Beneath this line is the data. Output exactly the lines from the line with "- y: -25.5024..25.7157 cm" to the line with "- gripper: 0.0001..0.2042", both ends included, and nothing more.

Collected material |
--- START ---
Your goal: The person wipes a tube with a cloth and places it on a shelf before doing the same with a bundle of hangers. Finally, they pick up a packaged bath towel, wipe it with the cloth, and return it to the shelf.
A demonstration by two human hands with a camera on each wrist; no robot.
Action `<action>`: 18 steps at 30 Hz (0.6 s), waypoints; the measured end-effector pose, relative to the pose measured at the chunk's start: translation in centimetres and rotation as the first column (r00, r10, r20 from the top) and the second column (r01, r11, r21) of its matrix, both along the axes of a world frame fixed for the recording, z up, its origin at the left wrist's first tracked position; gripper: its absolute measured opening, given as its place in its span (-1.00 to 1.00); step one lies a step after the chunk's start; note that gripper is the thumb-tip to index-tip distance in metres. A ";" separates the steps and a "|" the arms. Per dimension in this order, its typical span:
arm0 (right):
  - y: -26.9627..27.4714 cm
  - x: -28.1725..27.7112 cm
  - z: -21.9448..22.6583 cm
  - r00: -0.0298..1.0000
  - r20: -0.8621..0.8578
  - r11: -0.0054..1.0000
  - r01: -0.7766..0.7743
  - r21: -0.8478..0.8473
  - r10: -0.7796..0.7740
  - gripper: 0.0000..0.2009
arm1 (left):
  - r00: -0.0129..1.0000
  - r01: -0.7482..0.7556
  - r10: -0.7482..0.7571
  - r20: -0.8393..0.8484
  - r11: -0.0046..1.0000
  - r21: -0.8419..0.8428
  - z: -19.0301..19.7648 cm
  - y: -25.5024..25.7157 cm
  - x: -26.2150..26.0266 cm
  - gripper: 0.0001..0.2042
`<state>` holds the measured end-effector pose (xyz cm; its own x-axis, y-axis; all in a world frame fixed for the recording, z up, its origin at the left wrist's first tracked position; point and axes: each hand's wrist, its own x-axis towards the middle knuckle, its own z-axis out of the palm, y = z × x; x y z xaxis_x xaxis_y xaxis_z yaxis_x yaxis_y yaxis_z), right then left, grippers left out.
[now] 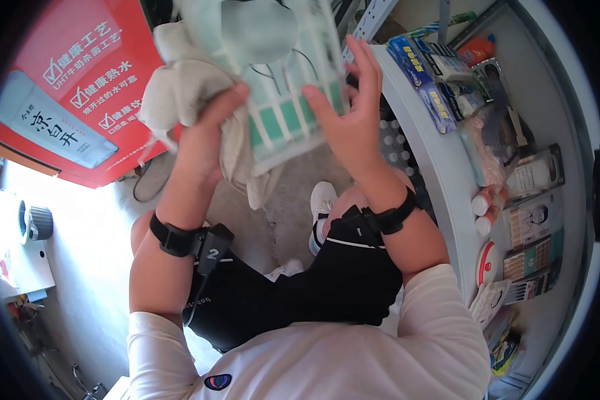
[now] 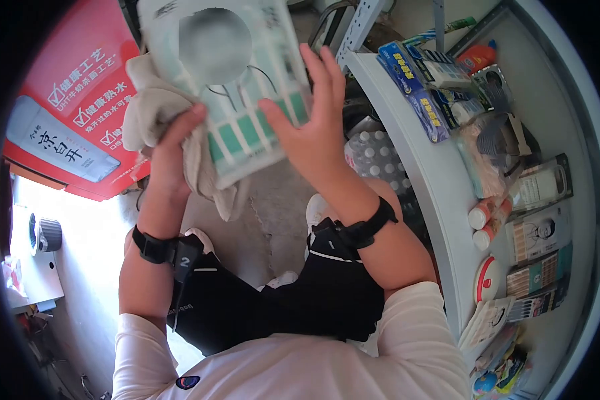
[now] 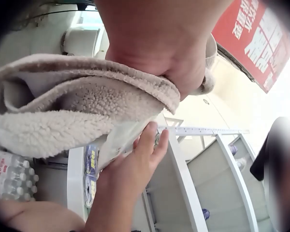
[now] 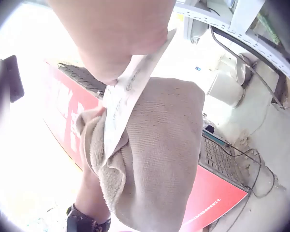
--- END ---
Answer for this exercise |
  - y: -25.5024..25.7157 cm
  - x: -26.2150..26.0266 cm
  - gripper: 0.0001..0.2042

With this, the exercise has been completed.